Each year, SURF and the Scottish Government team up to deliver the national SURF Awards for Best Practice in Community Regeneration. The purpose of the annual SURF Awards process is to:
• recognise and reward best practice and innovation in community regeneration;
• promote and disseminate best practice across Scotland as means of sharing knowledge and experience, and thereby enhancing future policy and practice;
• highlight the role that regeneration projects have in improving the wellbeing of individuals and communities.
Margaret Burgess MSP, Minister for Housing and Welfare presented the award and congratulated them on their success.
Andrew Robertson, Chairman of NHS Greater Glasgow and Clyde, said: “I wish to pass on my congratulations to Project SEARCH students for all their hard work and to our staff who help support our students in their day-today roles. This is a fantastic accolade and each person involved in the project should be rightly proud.”

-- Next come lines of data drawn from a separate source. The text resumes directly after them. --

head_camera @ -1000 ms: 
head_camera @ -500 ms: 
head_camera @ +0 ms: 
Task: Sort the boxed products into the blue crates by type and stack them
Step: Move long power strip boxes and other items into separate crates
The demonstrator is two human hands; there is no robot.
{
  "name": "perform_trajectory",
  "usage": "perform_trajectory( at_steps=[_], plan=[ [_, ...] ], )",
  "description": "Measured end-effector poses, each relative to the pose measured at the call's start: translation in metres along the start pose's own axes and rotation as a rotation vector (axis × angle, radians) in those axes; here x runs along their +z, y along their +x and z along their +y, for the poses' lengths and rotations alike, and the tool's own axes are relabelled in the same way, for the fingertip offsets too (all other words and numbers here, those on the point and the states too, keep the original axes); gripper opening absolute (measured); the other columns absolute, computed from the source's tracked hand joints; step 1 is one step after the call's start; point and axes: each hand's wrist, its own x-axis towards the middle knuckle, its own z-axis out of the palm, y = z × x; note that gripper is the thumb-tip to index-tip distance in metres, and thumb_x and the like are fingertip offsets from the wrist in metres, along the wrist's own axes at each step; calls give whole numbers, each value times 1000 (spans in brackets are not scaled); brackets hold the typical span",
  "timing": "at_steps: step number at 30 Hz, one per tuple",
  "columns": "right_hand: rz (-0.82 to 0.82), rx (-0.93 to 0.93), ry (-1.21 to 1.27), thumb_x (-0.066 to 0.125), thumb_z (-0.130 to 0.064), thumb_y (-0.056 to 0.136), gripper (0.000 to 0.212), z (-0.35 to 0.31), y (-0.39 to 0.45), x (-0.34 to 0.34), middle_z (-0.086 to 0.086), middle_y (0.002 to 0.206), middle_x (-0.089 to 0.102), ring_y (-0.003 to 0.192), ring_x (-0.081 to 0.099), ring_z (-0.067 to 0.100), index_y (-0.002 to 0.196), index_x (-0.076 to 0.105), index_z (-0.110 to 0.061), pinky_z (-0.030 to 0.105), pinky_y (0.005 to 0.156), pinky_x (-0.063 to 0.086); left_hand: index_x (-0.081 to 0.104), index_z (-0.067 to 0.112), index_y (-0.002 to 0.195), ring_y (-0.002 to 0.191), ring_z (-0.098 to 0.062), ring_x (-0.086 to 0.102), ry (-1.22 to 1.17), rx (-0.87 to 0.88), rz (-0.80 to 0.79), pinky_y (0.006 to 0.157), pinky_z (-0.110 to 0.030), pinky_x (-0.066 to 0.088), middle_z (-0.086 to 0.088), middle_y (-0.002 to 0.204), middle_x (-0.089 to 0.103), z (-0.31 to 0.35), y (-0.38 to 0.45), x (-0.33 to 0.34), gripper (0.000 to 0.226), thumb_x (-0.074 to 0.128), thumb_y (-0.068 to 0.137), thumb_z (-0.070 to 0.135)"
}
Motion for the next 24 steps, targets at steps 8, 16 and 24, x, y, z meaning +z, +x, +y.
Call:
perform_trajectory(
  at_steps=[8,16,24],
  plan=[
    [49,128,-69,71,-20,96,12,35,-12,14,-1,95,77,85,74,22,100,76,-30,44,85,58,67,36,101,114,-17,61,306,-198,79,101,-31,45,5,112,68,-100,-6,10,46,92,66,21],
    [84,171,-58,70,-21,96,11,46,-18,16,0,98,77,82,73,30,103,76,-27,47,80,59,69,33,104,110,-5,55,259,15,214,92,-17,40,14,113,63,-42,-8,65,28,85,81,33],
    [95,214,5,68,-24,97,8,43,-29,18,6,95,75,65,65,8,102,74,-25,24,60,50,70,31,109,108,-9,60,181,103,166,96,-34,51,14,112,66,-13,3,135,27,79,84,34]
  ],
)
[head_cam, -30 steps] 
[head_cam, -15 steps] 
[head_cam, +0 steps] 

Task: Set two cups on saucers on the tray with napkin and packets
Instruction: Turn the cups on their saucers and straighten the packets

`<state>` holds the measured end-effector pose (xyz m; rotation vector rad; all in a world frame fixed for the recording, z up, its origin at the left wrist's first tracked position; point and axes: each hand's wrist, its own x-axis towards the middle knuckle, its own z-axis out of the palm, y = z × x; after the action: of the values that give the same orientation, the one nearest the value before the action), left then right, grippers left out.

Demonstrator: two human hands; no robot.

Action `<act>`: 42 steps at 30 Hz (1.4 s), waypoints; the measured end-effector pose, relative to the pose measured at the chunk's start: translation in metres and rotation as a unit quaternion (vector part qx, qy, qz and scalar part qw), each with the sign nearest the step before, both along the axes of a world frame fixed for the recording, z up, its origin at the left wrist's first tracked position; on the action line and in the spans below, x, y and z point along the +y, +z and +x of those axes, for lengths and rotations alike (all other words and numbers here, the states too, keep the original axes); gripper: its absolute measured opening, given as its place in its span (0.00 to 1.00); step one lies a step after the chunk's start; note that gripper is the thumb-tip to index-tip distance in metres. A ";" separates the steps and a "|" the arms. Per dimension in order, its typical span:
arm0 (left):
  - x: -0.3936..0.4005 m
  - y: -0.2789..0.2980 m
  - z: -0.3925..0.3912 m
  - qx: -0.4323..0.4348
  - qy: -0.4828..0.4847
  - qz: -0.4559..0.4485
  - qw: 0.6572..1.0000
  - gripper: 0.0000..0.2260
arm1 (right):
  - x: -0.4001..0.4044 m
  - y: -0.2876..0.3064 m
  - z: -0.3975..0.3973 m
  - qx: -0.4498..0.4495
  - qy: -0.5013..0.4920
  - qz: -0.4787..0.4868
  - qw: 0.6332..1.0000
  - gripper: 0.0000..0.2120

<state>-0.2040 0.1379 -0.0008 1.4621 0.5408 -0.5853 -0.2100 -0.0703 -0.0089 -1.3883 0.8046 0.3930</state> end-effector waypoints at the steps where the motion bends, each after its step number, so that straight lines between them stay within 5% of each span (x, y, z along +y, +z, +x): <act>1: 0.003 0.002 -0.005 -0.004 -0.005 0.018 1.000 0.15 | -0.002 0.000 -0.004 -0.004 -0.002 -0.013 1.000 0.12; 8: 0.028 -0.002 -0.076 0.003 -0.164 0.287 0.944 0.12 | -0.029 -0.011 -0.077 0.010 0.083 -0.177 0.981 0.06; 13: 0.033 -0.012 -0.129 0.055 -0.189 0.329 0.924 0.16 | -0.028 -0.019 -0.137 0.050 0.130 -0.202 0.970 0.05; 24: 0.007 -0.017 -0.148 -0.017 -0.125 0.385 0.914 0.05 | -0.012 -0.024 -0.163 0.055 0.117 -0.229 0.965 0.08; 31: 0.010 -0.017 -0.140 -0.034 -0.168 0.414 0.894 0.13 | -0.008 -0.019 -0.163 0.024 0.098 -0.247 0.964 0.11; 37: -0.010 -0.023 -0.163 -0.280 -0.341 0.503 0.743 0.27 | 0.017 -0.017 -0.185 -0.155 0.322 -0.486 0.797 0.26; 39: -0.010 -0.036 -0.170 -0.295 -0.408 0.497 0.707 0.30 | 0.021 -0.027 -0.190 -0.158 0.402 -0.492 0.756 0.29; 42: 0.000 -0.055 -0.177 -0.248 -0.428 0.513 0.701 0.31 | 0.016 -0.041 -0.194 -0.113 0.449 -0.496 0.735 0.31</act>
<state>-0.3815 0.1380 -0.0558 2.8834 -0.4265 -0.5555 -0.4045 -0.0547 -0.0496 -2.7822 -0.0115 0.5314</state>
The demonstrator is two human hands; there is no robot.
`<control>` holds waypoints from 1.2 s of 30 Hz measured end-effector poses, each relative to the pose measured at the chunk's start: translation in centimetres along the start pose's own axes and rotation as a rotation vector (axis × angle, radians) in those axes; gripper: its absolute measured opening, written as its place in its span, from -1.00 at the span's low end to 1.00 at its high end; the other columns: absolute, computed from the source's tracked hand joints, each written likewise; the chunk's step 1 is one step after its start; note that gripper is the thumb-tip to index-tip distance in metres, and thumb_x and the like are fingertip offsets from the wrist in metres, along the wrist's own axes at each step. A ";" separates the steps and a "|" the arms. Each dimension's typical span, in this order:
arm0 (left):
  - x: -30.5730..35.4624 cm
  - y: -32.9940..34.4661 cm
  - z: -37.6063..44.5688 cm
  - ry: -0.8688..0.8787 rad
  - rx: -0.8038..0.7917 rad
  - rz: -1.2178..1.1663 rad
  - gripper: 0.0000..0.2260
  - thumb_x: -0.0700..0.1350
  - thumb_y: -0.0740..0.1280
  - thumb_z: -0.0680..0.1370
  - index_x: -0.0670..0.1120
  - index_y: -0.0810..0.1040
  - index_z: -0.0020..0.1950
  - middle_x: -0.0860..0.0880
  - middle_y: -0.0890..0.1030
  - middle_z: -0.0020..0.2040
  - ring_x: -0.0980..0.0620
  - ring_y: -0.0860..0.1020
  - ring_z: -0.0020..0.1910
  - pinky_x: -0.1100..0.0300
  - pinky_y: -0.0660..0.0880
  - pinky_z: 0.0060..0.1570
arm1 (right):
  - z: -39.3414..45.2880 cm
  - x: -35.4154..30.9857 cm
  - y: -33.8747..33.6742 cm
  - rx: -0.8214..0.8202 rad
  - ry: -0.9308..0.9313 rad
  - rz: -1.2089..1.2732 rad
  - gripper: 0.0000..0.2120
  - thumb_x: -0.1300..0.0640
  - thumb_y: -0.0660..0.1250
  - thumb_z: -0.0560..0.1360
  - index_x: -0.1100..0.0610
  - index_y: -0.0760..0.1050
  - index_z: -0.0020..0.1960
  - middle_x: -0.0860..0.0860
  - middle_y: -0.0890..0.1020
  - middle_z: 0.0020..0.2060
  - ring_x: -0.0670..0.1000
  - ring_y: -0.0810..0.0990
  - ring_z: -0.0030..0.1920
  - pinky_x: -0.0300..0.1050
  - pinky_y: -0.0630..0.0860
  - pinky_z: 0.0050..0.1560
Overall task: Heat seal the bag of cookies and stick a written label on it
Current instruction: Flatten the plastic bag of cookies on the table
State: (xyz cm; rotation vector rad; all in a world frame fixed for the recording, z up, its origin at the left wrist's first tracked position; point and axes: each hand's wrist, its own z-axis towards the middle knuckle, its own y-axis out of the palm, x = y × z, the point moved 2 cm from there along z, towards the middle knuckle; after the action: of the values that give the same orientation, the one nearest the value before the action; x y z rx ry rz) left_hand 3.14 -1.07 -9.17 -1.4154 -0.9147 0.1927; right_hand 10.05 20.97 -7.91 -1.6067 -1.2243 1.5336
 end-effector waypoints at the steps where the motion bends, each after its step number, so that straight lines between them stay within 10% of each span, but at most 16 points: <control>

Since the launch of Project SEARCH in September 2013 the 12 students have been learning different work skills in a variety of jobs while also having daily classroom learning. Students have been supported by ‘work buddies’ who are members of staff who have volunteered to help and support them in addition to the support from their line managers.
Councillor Malcolm Cunning, Glasgow City Council's Executive Member for Social Care, said: "Improving employment opportunities for people with disabilities is a core aim of the council and so I am very pleased that the good work of Project Search has been recognised. The award is a tribute to all involved and I hope that all the students who come on to the project go on to greater success in the future."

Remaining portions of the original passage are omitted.